Cette proposition est intéressante à plus d'un titre et cela bien que les résultats aient été inférieurs à ceux obtenus, sur le plan de la qualité et surtout de la sensibilité, par Daguerre et Talbot. Il n'en reste pas moins que ce que Mungo Ponton pressentait dans sa communication du 25 mai devait se réaliser quelques années plus tard : les sels de chrome utilisés de cette manière avaient la propriété d'insolubiliser les colloïdes tels que la colle, la gélatine, la gomme arabique. Sa méthode devait ouvrir la voie à tout une série de procédés de reproduction photomécanique et autres, procédés artistiques au charbon par exemple. Si lui-même ne put rien réaliser de ce genre, il en fut plus que l'initiateur, puisqu'il en avait entrevu l'extension future "en aidant aux opérations du lithographe" dit-il . »

Gaston Poitevin (portait ci-contre), préoccupé par le problème de la reproduction d'une image en grand nombre a mis au point la photolithographie qui a permis pendant tout le début du XX° siècle de produire des quantités énormes de cartes postales. C'était l'une des applications des propriétés de la gélatine bichromatée.

 

Autres chercheurs infatigables, Geymet ou Lafon de Camarsac ont utilisé cette technique de la gélatine bichromatée pour réaliser des photographies sur porcelaine, rendant ainsi des portraits absolument inaltérables.

 

Geymet a publié plusieurs livres sur le sujet, alors que Lafon de Camarsac a déposé un brevet en 1857.
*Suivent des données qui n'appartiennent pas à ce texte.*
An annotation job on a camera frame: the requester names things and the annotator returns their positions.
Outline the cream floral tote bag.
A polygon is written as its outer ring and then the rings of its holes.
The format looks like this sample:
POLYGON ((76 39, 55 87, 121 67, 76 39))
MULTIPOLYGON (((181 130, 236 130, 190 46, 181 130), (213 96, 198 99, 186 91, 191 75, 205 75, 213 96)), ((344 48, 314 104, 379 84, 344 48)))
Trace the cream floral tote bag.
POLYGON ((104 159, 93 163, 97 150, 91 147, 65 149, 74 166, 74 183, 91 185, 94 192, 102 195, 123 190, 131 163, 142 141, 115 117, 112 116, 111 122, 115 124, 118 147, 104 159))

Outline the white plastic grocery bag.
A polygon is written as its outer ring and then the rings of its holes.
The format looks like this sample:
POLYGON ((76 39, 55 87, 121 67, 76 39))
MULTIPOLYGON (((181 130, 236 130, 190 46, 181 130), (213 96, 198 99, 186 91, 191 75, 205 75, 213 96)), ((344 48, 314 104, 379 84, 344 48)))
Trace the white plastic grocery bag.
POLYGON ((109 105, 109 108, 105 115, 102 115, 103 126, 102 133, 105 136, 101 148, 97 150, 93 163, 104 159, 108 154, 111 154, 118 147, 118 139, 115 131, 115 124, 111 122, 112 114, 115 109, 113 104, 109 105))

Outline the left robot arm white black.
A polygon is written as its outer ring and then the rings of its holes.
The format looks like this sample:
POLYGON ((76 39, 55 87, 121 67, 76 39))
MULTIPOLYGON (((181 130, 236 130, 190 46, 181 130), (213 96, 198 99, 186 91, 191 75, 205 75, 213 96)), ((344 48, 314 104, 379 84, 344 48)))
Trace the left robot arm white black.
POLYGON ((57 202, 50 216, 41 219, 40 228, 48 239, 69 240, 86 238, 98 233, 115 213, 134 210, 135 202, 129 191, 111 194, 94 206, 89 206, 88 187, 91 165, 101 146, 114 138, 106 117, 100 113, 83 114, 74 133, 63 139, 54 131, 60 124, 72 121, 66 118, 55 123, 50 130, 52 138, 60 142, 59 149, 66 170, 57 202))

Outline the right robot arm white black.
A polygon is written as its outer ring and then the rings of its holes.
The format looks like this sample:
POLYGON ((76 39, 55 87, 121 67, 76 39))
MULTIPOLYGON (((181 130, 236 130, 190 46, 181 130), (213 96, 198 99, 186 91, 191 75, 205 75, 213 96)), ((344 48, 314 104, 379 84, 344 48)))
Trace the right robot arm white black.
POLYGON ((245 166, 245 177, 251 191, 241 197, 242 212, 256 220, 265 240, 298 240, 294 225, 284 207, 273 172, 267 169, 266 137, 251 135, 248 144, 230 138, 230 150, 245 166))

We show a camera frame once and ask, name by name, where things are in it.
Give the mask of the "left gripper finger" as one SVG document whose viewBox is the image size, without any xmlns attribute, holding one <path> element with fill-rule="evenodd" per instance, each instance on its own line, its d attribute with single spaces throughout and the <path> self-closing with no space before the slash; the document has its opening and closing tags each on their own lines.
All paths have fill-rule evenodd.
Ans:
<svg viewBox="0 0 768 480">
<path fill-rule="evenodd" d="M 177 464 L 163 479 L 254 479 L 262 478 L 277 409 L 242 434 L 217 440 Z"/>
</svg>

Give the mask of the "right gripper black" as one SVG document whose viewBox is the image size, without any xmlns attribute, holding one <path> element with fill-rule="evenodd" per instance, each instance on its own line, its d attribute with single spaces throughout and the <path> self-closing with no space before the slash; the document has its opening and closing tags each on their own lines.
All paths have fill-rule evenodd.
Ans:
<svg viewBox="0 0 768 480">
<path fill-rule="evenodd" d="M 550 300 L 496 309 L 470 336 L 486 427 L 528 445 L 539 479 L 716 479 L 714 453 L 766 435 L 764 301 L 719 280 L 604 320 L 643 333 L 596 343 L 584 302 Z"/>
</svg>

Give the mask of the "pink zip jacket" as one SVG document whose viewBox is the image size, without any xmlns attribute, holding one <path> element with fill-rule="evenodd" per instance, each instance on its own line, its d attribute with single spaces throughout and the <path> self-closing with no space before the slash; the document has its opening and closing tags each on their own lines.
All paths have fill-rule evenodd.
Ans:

Mais aucune autre application de cette technique ne fut développée, et jusqu'à aujourd'hui, plusieurs entreprises en France, continuent de produire ce type d'objets, et les diffusent par tout un réseau de pompes funèbres et de fleuristes.

 

La technique même que nous allons exposer simplement empêche toute réalisation de grande taille.

Gaston Poitevin
Une gélatine liquide est additionnée de 3 à 5% de bichromate de potassium, puis étendue sur une glace, et mise à sécher à l'abri de la lumière.
Insolée sous un rayonnement ultra violet (soleil ou lampe UV) à travers un film diapositif en noir et blanc, comme vous avez pu le lire plus haut, les parties largement insolées deviennent imperméables, les autres vont être solubles de manière inversement proportionnelle à la quantité de rayons ultra violets reçue.
 
L'idée géniale de Geymet et de Lafon de Carmasac fut d'avoir incorporé à la préparation un peu de sucre, voire de miel.
 
Ces deux matières, hydrophiles, vont permettre, après que l'opérateur ait soufflé sur la surface insolée une haleine chaude et humide, de déposer avec un pinceau putois trempé dans du pigment céramique, la poudre colorante qui va être d'autant plus fixée par la gélatine que celle-ci aura été moins insolée.
Au bout de quelques instants de cette pratique, l'image apparaît à la surface. Un époussetage très délicat permet d'éliminer l'éventuel excès de pigment.
Commence alors une opération périlleuse : dans une cuvette d'eau tiède, on provoque le décollement de la gélatine de son support de verre, on la retourne pour la déposer sur le médaillon de porcelaine, afin que le pigment céramique soit en contact direct avec la surface vitrifiée du médaillon.
Sans ce retournement, la cuisson de la gélatine provoquerait l'ébullition de la surface, donc la destruction de l'image.
On imagine le nombre de pellicules déchirées car très fragiles, et on voit là la limite de taille qui dépasse rarement une dizaine de centimètres.
Le résultat est monochrome, surligné d'un filet doré le plus souvent.
Parfois une colorisation très adroite, équivalente à celle pratiquée par les premiers photographes qui étaient en général d'habiles peintres, donne un résultat proche de la quadrichromie.
medaillon mortuaire
medaillon mortuaire
Dans les années soixante, Kodak a mis au point un polymère photosensible permettant d'obtenir le même résultat, mais sans retournement d'une fragile pellicule, son produit, le Cermifax, une fois couché sur le support, faisant moins de 4 millièmes de millimètres.

 

Certains fabricants de médaillons mortuaires utilisèrent ce procédé nouveau, qui ne décolla jamais vraiment tant la mise en œuvre du Cermifax était complexe, le produit très couteux, et il nécessitait à la fois des compétences céramiques et photographiques.

 

Dans les années 80, j'ai travaillé sur ce procédé, et reprenant les brevets de Kodak, j'ai pu, avec l'aide du laboratoire de chimie organique de la Faculté des sciences de Reims, développer le procédé.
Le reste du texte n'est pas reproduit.